Choice Among Delights

This morning, I accepted an invitation to participate in another collection of essays on music and theology. I can’t assume it’ll count toward my REF contribution, so I can’t afford to devote much time to mastering an oeuvre with which I’m not already thoroughly conversant. Now I have to figure out which artists’ work I know well enough, and have something to say about that’s adequately theologically-illuminating, for me to decide on a topic.

Hey, By The Way

My landlord, BAFTA award-nominated filmmaker Andrew Bonner, is crowd-sourcing the project on which he’s currently working. Give a struggling filmmaker a break, and help him finish this feature! Plus, if the crowd-sourcing and the resulting film work out, maybe he won’t want to move back to Glasgow and we can stay in this flat indefinitely. Maybe it’ll be a huge hit, and he’ll show his appreciation for my blog-flogging by awarding us this quiet, modern, wonderful-neighbourhood flat as a friendly gesture. (Well, probably not, but it’s worth a try.)

What’s Happening Now

A million things, but evidently I’ve gotten out of the habit of blogging them. I’ll put a large part of it all down to the malignant influence of Facebook; I’m in more immediate touch with more people there than here, so although Mark “Man of the Year, Ho Ho” Zuckerberg controls everything in their databases, it’s vastly easier for me to drop a couple of sentences into Facebook than to sit down and compose a coherent link-filled blog entry.
 
My secondment to the Uni’s Learning and Teaching unit has amounted to an overtime commitment all year, and I still have not heard back about how this will be sorted out. I’m working on a poster for the Enhancement Themes conference in Edinburgh in March as my colleagues put together a questionnaire relative to the role of teaching assistants in inculcating the University’s newly-minted Graduate Attributes programme. Meanwhile, I’m trying to set up a couple of meetings to introduce the Attributes to the College of Arts staff.
 
And my colleague Mahdavi and I have received a grant to assemble a handbook to the main plot lines of the Bible, which we’re cobbling together from public-domain sources. And there are numerous occasions to celebrate, from colleagues’ birthdays to Burns Night to Thursdays (in general) or any other occasion for merriment.
 
Margaret is head-down, full-speed-ahead working on her dissertation. She’s an unstoppable force once she shifts into “determination” mode (it’s as though she has an Accomplishment Buff that starts her radiating productivity). All this, despite her pre-Christmas ear infection’s unwelcome recurrence, and now a sharp pain one of in her feet!
 
I have two or three grant ideas to begin rustling into submittable shape. Maybe four. This is vitally important here, because it turns out that the main function of staff in a British University is attracting grants; students, sadly, come in a poor third to grant-attracting and technical-research publishing. So my grant-applying and reasearch-writing claim another proportion of my time.
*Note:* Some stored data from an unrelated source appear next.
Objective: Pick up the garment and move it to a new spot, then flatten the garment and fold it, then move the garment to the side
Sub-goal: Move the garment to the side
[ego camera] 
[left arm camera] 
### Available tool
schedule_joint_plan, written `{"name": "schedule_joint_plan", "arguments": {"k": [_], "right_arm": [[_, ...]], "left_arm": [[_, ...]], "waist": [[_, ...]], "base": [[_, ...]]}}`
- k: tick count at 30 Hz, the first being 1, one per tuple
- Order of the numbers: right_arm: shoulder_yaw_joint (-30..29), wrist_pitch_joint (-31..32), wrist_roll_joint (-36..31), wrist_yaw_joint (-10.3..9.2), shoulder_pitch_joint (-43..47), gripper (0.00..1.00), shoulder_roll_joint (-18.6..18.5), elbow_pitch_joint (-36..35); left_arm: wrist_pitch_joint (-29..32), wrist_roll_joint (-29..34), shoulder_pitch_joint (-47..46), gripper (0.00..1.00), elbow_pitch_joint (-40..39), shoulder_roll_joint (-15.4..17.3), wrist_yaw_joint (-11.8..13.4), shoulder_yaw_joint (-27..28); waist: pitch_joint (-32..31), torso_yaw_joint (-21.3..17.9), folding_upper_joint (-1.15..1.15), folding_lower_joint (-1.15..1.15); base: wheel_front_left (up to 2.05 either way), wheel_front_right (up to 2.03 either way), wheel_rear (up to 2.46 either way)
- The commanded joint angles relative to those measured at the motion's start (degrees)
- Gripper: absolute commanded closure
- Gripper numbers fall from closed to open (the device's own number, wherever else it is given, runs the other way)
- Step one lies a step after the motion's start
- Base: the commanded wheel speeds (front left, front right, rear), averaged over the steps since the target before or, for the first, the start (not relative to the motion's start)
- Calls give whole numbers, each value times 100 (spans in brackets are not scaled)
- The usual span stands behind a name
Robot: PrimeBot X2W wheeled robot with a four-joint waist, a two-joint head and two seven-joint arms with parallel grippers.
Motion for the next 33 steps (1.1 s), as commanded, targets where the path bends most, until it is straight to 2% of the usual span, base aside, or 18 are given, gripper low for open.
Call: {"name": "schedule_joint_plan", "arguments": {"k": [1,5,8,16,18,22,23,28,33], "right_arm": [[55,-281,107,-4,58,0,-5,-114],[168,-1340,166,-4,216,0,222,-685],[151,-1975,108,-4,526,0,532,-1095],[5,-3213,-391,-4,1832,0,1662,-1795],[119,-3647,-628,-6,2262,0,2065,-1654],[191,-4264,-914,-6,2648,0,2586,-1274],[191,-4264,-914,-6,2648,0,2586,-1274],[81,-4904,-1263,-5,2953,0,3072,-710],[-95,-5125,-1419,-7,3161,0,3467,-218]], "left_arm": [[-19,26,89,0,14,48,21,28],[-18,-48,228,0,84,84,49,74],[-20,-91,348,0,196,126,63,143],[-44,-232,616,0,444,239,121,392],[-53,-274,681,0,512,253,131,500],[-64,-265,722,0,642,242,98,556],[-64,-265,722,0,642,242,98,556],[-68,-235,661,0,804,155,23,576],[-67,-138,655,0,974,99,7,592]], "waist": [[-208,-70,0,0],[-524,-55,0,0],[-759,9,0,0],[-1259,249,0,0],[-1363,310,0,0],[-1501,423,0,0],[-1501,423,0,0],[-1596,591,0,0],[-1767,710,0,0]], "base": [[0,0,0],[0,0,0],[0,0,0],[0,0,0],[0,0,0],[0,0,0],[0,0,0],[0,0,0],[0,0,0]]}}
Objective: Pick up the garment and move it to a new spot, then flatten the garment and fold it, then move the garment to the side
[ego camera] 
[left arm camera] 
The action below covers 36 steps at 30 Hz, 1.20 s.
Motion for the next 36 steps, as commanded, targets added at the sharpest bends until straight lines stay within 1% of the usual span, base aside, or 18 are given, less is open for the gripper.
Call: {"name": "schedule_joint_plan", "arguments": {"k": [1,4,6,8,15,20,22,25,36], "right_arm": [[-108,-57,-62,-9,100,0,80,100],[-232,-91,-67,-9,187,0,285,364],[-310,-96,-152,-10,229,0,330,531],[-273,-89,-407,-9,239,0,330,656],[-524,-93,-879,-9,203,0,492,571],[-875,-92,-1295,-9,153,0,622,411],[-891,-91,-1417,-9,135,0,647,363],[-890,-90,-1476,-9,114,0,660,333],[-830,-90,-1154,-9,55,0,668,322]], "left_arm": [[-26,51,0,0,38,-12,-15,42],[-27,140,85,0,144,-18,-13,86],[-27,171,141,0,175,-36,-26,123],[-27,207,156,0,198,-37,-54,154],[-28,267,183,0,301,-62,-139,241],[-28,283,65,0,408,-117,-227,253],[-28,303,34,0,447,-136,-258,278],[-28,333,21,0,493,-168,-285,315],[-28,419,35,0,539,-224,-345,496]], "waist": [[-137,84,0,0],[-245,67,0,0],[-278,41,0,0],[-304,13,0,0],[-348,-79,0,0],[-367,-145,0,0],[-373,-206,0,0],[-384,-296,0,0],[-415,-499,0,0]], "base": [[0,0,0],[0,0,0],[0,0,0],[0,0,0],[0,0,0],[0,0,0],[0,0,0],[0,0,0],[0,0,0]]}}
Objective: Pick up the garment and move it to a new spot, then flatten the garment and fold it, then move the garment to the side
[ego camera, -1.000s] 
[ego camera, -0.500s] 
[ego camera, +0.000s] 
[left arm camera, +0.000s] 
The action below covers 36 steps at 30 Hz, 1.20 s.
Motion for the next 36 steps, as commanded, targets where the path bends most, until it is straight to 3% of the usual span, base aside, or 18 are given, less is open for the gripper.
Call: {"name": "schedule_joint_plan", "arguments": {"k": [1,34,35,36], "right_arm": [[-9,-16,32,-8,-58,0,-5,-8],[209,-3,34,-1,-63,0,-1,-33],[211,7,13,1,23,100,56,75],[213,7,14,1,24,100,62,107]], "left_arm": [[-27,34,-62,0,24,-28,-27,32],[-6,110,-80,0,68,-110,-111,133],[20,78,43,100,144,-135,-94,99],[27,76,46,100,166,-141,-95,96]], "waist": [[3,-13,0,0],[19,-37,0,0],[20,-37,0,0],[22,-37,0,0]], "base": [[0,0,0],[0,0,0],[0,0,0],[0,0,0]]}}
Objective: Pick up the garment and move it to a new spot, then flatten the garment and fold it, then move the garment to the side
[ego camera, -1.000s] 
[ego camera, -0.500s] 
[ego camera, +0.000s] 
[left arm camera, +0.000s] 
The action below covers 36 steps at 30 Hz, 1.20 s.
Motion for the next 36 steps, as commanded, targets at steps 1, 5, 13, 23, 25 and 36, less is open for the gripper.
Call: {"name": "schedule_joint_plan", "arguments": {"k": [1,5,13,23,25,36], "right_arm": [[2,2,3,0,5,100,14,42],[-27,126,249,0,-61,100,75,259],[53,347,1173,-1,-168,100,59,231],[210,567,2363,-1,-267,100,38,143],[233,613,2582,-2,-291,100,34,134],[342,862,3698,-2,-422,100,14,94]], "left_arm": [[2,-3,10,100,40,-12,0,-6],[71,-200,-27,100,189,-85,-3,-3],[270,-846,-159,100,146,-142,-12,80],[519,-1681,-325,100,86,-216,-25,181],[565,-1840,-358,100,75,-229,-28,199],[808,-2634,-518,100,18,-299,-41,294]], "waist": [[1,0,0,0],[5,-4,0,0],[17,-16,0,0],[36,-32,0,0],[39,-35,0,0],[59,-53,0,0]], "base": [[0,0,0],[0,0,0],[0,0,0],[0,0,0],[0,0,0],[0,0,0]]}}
Then there’s also my responsibilities as Clerk of Trinity College, and I’ll be preaching on the next three Sundays.
 
There’s more, but that’s a taste of current events. And, perhaps, to help restart the habit of leaving things in the blog now ad then.
 

Interjection

I’m eager to hear what DavidToo Big To KnowWeinberger thinks about Jonah Lehrer’s article in the New Yorker about problems in proving scientific claims. Lehrer provides quotable lines (“It’s as if our facts were losing their truth: claims that have been enshrined in textbooks are suddenly unprovable”) and a compelling narrative that touches on some of the points David focuses on in the book.
 
(Yes, I haven’t been blogging much of late. I’m pondering that.)
 

NYTimes Catches Up

Just for the digital record: Yesterday’s story in the Times covers many of the dimensions of what happens to our digital legacies when we die. It is — as the lengthy report suggests — a complex topic, and they appositely contact Dave Winer and mention the case of Leslie Harpold. They might have noticed that Joi Ito, David Weinberger, and I began talking through this online in 2003 (and it was the basis for the France 2 interview with me a couple of years later).
 

Hack, Hack, Déjà Dit

The embattled resistance forces of the cold/flu that has, ahem, plagued me for the past week or ten days has devoted all its infectious energies to the pulmonary front. I’ve been hacking and wheezing for several days and (especially) nights, now, and since I feel OK I’ve been loath to use meds to suppress the coughing. After last night, though, when both Margaret and Pippa were subjected to intrusive sound effects every few minutes, I’ve conceded the point and will allow myself some cough suppressant. Anything to get past this holdout symptom.
 
And in passing (hat tip to Alan Jacobs), Tim O’Reilly restates what has often been said before, and yet has gone unheeded. “Books give people information, entertainment, and education. If publishers focus on how those three elements can be performed better online and through mobile, innovation and business models will follow.” Yes, and that’s as everyone should expect it to be: business models will follow from the demonstration of an innovative, effective medium for publication. We can’t expect to succeed by constructing a business model first (or inheriting a model that depended on obsolete material circumstances of production), then turning it loose to attract customers and generate productivity.